=== Begin Enclosure ===

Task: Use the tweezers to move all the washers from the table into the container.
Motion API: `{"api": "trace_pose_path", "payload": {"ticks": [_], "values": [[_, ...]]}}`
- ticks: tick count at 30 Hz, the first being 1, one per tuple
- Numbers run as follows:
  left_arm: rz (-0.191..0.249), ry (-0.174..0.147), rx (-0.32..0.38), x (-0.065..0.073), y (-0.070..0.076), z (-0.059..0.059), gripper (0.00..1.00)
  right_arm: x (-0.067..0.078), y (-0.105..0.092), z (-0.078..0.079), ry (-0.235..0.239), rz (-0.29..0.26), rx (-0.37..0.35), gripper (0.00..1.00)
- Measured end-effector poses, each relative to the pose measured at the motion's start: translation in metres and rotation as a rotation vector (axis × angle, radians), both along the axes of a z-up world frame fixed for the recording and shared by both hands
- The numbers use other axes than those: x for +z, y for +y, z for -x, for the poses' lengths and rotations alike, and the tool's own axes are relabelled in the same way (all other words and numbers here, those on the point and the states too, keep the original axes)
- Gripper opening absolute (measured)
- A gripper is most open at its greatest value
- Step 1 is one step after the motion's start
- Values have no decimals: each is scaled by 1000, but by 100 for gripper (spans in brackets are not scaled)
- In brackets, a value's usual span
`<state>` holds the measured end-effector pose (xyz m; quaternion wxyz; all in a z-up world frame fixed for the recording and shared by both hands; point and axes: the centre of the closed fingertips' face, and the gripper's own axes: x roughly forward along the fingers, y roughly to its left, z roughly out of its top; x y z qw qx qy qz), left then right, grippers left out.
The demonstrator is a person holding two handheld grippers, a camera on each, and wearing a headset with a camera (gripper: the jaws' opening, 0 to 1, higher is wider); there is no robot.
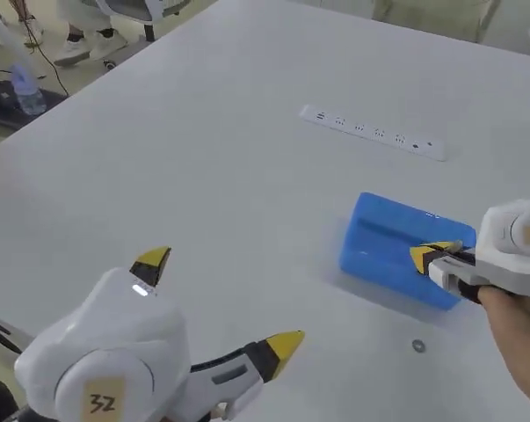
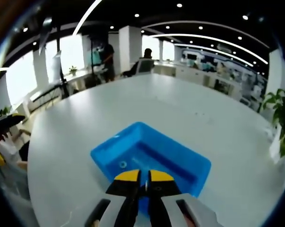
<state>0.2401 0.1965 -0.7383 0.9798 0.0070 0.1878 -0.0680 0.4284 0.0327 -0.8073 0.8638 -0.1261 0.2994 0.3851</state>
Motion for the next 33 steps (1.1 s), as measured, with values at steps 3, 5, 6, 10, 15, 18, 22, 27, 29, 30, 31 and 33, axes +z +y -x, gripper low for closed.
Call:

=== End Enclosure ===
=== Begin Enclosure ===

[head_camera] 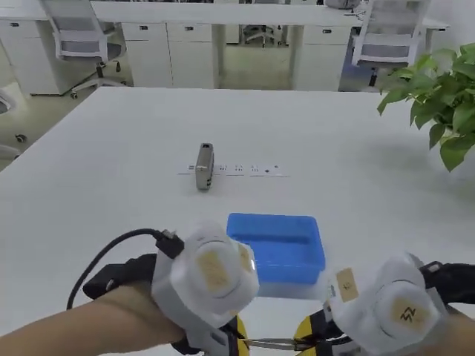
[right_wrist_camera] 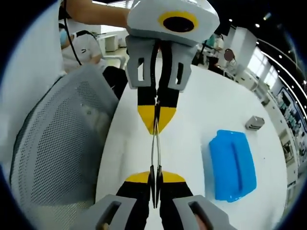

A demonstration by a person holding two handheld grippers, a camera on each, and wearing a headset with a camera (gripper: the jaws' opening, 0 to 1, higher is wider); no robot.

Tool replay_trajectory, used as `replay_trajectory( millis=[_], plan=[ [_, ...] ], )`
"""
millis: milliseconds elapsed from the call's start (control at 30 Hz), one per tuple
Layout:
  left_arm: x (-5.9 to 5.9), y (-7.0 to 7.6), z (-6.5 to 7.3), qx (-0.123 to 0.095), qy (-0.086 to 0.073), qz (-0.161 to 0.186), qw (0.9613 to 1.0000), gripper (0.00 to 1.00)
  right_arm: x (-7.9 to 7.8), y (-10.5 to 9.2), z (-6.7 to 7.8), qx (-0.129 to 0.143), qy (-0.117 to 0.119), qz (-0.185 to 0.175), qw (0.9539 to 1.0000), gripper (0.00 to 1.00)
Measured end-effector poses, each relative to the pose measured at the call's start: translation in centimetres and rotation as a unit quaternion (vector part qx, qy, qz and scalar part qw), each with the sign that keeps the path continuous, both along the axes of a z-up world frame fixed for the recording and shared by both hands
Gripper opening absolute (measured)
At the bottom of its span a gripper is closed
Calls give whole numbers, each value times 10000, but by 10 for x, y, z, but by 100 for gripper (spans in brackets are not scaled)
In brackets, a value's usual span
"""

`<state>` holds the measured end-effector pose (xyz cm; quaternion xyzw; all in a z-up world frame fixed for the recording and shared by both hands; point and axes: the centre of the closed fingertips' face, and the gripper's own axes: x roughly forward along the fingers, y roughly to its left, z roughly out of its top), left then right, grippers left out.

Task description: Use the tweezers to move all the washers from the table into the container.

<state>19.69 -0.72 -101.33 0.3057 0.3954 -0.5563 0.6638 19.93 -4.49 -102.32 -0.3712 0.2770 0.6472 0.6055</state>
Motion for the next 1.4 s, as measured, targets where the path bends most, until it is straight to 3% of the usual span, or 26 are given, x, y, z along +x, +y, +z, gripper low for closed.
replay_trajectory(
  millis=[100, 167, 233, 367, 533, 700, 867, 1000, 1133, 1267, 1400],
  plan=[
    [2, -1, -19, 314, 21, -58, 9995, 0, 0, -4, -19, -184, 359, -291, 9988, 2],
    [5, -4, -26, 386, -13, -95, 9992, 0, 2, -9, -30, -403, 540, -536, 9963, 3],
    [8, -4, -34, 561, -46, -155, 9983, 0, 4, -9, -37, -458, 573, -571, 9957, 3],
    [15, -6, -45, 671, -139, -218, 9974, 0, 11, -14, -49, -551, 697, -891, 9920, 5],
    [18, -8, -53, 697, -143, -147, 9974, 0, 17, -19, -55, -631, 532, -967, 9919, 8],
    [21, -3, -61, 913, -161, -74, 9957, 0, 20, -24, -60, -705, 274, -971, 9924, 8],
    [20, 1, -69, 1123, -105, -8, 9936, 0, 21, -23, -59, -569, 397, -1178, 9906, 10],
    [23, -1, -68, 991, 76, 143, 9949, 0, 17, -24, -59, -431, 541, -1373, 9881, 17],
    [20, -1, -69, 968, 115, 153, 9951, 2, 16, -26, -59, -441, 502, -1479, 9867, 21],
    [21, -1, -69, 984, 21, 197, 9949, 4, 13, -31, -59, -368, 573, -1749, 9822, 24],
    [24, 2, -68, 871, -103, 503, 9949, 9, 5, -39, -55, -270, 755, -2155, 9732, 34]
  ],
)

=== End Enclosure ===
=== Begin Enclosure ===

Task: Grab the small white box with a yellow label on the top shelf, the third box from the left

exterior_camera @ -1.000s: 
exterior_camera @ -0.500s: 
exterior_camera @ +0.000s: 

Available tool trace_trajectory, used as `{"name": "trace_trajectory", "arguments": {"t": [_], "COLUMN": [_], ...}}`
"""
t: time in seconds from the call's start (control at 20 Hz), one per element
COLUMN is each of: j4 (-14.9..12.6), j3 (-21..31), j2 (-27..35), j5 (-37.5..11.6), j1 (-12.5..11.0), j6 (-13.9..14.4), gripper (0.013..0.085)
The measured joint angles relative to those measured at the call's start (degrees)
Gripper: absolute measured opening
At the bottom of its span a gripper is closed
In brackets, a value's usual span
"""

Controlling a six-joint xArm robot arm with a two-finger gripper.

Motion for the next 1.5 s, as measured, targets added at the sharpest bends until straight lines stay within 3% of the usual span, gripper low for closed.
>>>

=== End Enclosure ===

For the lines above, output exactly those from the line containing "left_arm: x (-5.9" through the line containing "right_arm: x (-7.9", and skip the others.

  left_arm: x (-5.9 to 5.9), y (-7.0 to 7.6), z (-6.5 to 7.3), qx (-0.123 to 0.095), qy (-0.086 to 0.073), qz (-0.161 to 0.186), qw (0.9613 to 1.0000), gripper (0.00 to 1.00)
  right_arm: x (-7.9 to 7.8), y (-10.5 to 9.2), z (-6.7 to 7.8), qx (-0.129 to 0.143), qy (-0.117 to 0.119), qz (-0.185 to 0.175), qw (0.9539 to 1.0000), gripper (0.00 to 1.00)

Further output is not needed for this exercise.